→ What to produce
How many lines in the material below contain the word "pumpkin"? Answer with the number alone.
● ● ● ●
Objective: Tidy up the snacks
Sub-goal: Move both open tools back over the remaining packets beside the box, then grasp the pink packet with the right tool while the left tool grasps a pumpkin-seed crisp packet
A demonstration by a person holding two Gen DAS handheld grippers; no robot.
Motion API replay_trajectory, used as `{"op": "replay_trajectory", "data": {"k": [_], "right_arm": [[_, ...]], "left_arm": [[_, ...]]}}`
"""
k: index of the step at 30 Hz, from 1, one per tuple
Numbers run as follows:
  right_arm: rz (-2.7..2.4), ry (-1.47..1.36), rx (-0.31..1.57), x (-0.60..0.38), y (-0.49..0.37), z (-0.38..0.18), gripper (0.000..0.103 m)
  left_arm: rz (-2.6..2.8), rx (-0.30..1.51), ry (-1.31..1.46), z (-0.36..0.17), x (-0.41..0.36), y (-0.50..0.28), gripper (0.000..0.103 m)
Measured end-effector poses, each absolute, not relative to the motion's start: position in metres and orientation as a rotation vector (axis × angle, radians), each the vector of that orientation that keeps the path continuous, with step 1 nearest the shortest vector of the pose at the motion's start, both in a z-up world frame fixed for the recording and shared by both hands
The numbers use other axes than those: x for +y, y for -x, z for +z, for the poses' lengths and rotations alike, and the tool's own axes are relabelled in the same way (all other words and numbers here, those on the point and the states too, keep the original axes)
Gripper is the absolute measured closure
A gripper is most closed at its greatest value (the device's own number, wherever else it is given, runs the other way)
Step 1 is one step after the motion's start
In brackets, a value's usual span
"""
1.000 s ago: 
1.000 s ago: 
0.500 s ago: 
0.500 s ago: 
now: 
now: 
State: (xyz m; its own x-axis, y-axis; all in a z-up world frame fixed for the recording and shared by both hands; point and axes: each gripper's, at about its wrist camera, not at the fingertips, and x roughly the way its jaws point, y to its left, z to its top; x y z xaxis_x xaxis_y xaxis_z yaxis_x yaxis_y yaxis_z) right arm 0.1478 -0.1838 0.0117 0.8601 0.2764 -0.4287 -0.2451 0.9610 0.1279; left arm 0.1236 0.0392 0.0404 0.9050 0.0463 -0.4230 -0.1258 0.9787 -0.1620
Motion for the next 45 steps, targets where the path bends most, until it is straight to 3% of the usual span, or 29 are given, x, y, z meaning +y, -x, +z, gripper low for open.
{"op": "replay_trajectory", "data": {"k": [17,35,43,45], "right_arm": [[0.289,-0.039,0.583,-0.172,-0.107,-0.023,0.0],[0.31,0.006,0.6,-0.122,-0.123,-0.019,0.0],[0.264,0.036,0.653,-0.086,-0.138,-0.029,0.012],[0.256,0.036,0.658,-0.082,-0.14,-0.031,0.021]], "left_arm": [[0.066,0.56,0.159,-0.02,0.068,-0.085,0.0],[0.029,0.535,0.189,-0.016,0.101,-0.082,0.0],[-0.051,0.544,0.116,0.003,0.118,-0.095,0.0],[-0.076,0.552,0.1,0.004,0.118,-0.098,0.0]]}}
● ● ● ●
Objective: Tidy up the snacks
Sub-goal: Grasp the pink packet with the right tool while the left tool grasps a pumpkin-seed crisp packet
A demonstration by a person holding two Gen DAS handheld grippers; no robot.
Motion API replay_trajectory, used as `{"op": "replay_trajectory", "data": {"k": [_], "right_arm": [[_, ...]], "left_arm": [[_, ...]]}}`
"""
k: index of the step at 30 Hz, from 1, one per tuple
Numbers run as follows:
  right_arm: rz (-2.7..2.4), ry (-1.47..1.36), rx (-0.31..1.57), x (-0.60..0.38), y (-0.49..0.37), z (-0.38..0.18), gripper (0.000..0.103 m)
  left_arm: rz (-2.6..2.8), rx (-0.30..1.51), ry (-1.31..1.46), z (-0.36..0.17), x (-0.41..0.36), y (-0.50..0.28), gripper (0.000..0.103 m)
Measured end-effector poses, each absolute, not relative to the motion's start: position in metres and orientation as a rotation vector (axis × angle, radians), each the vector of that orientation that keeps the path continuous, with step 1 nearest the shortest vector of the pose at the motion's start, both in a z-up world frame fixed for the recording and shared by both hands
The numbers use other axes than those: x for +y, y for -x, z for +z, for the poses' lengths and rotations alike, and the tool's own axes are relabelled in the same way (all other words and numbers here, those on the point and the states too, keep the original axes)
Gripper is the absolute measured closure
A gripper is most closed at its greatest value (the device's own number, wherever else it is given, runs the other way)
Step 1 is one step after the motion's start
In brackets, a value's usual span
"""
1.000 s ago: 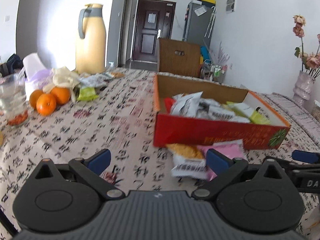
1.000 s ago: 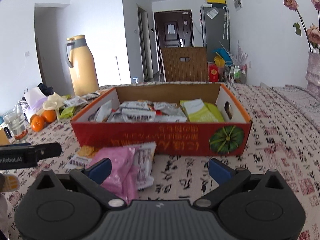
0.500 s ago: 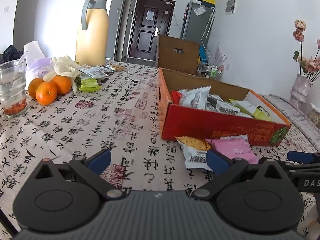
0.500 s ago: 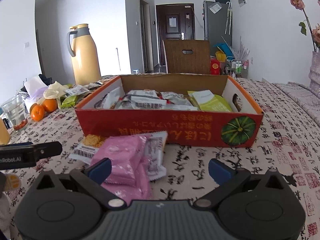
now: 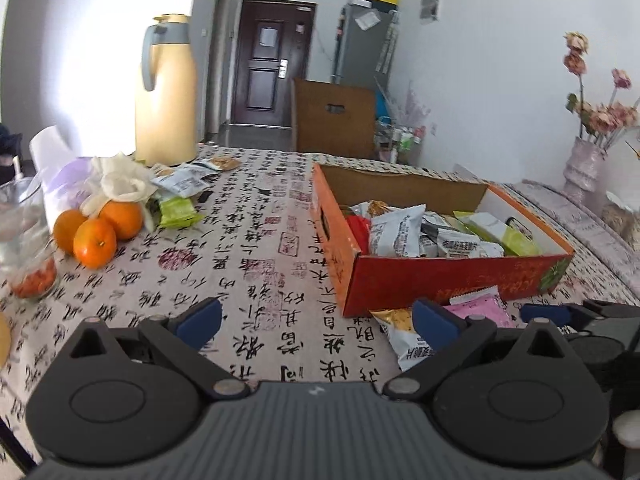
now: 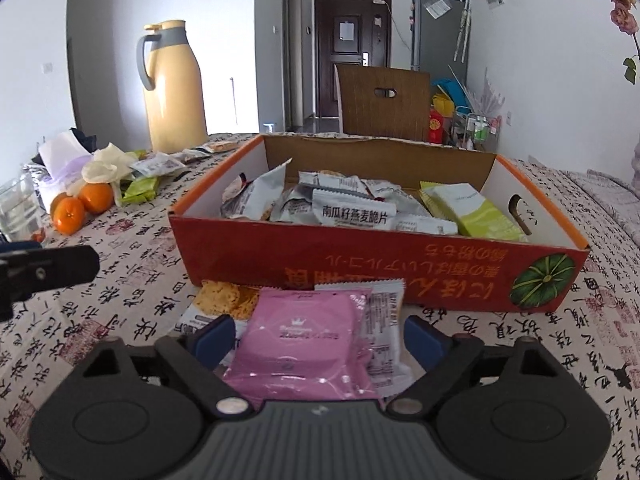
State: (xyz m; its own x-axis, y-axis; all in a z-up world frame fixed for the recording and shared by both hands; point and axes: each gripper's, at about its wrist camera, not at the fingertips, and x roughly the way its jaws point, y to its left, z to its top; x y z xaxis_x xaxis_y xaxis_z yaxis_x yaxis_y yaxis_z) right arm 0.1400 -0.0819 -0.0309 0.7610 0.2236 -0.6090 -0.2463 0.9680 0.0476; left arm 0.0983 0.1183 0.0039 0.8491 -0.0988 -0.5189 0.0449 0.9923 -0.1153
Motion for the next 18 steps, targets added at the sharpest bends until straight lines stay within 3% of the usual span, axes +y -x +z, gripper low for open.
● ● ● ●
→ Response to this task
2